# [Requirement]
Each record below must be written out again in exactly the same form.

# [Supplied material]
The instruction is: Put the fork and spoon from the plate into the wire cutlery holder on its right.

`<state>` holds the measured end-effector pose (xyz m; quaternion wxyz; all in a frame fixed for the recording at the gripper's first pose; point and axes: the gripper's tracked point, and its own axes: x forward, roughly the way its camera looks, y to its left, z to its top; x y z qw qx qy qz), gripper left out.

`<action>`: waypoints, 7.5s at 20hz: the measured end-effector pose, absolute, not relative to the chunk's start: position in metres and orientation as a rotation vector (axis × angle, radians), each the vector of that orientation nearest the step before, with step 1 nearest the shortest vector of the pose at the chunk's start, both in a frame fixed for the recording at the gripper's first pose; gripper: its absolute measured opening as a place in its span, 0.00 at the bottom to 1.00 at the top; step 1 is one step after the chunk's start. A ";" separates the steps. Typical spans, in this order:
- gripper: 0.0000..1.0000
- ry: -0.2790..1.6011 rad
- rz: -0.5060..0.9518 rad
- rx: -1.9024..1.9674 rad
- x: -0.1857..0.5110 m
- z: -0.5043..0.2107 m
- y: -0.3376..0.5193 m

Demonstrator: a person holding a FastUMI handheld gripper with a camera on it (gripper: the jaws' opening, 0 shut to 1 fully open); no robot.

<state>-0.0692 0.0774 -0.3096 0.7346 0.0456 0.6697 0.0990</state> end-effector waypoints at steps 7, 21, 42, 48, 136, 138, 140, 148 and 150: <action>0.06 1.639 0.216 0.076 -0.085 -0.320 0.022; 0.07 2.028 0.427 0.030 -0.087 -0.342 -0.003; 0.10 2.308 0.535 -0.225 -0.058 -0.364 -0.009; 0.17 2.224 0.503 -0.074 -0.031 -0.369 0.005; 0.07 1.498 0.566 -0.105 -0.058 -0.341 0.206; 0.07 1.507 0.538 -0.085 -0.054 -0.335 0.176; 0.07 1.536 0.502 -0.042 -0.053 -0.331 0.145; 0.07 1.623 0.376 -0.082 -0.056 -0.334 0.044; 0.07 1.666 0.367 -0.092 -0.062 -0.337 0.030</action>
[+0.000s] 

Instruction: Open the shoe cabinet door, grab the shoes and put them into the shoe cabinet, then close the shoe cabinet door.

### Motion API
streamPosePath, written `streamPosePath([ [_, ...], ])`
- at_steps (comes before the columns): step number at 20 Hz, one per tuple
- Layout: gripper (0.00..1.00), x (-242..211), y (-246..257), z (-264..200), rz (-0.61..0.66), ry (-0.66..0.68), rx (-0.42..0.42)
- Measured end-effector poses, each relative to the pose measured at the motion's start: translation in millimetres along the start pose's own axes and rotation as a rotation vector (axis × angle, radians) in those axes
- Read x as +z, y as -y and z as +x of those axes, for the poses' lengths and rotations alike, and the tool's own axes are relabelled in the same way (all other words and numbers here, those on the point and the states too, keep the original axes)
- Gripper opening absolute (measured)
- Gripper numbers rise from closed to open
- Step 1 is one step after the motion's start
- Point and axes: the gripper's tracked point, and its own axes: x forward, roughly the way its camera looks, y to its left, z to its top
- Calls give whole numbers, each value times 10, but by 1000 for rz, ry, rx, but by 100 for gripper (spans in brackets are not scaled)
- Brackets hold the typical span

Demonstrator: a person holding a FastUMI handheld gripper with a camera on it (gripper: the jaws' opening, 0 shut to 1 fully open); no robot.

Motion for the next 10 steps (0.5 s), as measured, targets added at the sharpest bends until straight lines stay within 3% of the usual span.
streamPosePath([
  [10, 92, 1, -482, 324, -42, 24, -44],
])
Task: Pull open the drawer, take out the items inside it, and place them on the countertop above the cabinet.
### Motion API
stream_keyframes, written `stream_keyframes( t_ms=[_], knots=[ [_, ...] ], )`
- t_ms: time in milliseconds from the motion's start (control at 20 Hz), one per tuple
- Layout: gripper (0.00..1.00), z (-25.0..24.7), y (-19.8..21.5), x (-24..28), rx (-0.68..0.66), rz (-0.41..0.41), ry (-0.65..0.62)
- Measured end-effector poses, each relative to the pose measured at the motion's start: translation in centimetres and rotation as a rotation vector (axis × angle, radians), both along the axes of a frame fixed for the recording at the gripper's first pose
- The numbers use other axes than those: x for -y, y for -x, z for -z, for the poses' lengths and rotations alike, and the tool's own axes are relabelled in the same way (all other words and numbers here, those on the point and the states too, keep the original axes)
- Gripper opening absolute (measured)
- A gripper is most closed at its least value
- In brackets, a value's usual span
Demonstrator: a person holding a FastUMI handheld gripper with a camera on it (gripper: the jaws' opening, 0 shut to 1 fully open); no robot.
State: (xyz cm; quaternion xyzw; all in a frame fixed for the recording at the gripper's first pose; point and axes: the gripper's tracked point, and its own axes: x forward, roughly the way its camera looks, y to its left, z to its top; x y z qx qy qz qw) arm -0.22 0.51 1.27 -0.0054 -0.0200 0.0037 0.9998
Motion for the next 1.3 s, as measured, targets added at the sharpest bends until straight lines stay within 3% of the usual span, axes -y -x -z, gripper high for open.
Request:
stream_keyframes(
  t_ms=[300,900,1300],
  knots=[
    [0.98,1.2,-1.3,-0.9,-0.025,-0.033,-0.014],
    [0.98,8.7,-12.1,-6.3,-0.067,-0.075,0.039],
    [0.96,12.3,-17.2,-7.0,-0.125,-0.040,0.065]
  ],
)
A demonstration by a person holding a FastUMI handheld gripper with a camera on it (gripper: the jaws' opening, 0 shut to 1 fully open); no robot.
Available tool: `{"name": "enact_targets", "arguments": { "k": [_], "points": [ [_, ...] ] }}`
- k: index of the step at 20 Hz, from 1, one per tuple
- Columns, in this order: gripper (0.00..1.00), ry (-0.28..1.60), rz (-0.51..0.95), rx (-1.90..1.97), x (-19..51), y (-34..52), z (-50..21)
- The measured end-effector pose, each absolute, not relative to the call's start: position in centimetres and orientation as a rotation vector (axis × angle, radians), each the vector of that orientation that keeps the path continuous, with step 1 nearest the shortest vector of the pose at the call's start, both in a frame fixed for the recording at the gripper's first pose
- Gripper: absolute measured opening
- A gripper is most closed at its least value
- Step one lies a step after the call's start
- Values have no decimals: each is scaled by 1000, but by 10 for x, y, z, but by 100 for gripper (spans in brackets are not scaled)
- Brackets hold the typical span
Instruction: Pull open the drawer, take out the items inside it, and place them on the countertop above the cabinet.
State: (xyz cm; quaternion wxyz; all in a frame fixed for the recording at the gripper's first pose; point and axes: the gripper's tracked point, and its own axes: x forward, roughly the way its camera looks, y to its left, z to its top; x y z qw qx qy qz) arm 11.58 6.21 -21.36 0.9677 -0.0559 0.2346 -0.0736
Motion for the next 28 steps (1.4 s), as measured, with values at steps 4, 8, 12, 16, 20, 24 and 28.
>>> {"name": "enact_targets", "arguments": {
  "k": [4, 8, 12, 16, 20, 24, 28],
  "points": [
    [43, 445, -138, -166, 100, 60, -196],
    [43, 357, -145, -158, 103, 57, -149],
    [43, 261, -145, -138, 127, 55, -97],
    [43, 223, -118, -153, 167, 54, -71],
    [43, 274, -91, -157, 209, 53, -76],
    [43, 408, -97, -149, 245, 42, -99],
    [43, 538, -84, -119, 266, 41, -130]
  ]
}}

# [Task result]
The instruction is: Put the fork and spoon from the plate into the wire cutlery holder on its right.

`<state>` holds the measured end-effector pose (xyz m; quaternion wxyz; all in a frame fixed for the recording at the gripper's first pose; point and axes: the gripper's tracked point, and its own axes: x forward, roughly the way its camera looks, y to its left, z to its top; x y z qw qx qy qz), gripper left out.

`<action>`: waypoints, 7.5s at 20hz: the measured end-effector pose, absolute, not relative to the chunk's start: position in metres and orientation as a rotation vector (axis × angle, radians), each the vector of that orientation nearest the step before, with step 1 nearest the shortest vector of the pose at the chunk's start, both in a frame fixed for the recording at the gripper's first pose; gripper: its absolute measured opening as a place in its span, 0.00 at the bottom to 1.00 at the top; step 1 is one step after the chunk's start. A ";" separates the steps. Typical spans, in this order:
- gripper: 0.0000..1.0000
- ry: -0.2790..1.6011 rad
- rz: -0.5060..0.9518 rad
- rx: -1.9024..1.9674 rad
- x: -0.1857..0.5110 m
- z: -0.5043..0.2107 m
- y: -0.3376..0.5193 m

Demonstrator: a person holding a FastUMI handheld gripper with a camera on it (gripper: the jaws' opening, 0 shut to 1 fully open); no robot.

<state>-0.0692 0.0774 -0.3096 0.7346 0.0456 0.6697 0.0990</state> end-effector waypoints at steps 7, 21, 42, 48, 136, 138, 140, 148 and 150: <action>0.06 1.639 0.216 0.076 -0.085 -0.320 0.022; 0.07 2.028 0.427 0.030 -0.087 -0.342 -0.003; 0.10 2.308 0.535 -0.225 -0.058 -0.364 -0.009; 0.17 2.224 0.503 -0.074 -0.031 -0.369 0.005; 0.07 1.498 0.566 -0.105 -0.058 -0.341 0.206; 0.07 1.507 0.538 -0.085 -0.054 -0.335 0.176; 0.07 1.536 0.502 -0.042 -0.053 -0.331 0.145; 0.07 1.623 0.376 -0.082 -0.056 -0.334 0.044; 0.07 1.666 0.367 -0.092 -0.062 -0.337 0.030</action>
[+0.000s] 

Instruction: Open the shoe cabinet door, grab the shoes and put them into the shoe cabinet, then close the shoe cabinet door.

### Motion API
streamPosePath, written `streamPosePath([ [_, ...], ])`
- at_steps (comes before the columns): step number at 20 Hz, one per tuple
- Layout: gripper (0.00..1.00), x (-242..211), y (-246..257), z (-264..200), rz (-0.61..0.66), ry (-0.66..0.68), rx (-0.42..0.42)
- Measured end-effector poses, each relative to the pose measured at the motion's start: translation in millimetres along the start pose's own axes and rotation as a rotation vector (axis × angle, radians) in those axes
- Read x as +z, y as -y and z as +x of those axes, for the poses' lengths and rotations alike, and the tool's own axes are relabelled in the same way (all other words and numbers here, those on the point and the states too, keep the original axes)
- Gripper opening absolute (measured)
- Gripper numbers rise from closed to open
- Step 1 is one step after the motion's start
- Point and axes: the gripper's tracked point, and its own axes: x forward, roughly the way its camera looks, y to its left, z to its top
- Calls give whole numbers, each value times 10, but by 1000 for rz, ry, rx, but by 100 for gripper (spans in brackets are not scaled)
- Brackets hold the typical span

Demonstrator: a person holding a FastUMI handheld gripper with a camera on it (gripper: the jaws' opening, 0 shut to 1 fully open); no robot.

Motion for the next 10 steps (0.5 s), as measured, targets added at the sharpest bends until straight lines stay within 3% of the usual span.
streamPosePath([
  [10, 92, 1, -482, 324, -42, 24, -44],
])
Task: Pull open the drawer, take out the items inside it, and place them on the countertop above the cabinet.
### Motion API
stream_keyframes, written `stream_keyframes( t_ms=[_], knots=[ [_, ...] ], )`
- t_ms: time in milliseconds from the motion's start (control at 20 Hz), one per tuple
- Layout: gripper (0.00..1.00), z (-25.0..24.7), y (-19.8..21.5), x (-24..28), rx (-0.68..0.66), rz (-0.41..0.41), ry (-0.65..0.62)
- Measured end-effector poses, each relative to the pose measured at the motion's start: translation in centimetres and rotation as a rotation vector (axis × angle, radians), both along the axes of a frame fixed for the recording at the gripper's first pose
- The numbers use other axes than those: x for -y, y for -x, z for -z, for the poses' lengths and rotations alike, and the tool's own axes are relabelled in the same way (all other words and numbers here, those on the point and the states too, keep the original axes)
- Gripper opening absolute (measured)
- A gripper is most closed at its least value
- In brackets, a value's usual span
Demonstrator: a person holding a FastUMI handheld gripper with a camera on it (gripper: the jaws' opening, 0 shut to 1 fully open); no robot.
State: (xyz cm; quaternion xyzw; all in a frame fixed for the recording at the gripper's first pose; point and axes: the gripper's tracked point, and its own axes: x forward, roughly the way its camera looks, y to its left, z to its top; x y z qx qy qz qw) arm -0.22 0.51 1.27 -0.0054 -0.0200 0.0037 0.9998
Motion for the next 1.3 s, as measured, targets added at the sharpest bends until straight lines stay within 3% of the usual span, axes -y -x -z, gripper high for open.
Request:
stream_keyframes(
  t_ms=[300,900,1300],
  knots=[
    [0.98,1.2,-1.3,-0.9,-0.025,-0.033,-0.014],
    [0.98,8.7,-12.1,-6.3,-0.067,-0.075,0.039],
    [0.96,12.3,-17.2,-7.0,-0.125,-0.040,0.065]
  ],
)
A demonstration by a person holding a FastUMI handheld gripper with a camera on it (gripper: the jaws' opening, 0 shut to 1 fully open); no robot.
Available tool: `{"name": "enact_targets", "arguments": { "k": [_], "points": [ [_, ...] ] }}`
- k: index of the step at 20 Hz, from 1, one per tuple
- Columns, in this order: gripper (0.00..1.00), ry (-0.28..1.60), rz (-0.51..0.95), rx (-1.90..1.97), x (-19..51), y (-34..52), z (-50..21)
- The measured end-effector pose, each absolute, not relative to the call's start: position in centimetres and orientation as a rotation vector (axis × angle, radians), each the vector of that orientation that keeps the path continuous, with step 1 nearest the shortest vector of the pose at the call's start, both in a frame fixed for the recording at the gripper's first pose
- Gripper: absolute measured opening
- A gripper is most closed at its least value
- Step one lies a step after the call's start
- Values have no decimals: each is scaled by 1000, but by 10 for x, y, z, but by 100 for gripper (spans in brackets are not scaled)
- Brackets hold the typical span
Instruction: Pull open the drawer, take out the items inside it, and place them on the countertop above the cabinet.
State: (xyz cm; quaternion wxyz; all in a frame fixed for the recording at the gripper's first pose; point and axes: the gripper's tracked point, and its own axes: x forward, roughly the way its camera looks, y to its left, z to its top; x y z qw qx qy qz) arm 11.58 6.21 -21.36 0.9677 -0.0559 0.2346 -0.0736
Motion for the next 28 steps (1.4 s), as measured, with values at steps 4, 8, 12, 16, 20, 24 and 28.
>>> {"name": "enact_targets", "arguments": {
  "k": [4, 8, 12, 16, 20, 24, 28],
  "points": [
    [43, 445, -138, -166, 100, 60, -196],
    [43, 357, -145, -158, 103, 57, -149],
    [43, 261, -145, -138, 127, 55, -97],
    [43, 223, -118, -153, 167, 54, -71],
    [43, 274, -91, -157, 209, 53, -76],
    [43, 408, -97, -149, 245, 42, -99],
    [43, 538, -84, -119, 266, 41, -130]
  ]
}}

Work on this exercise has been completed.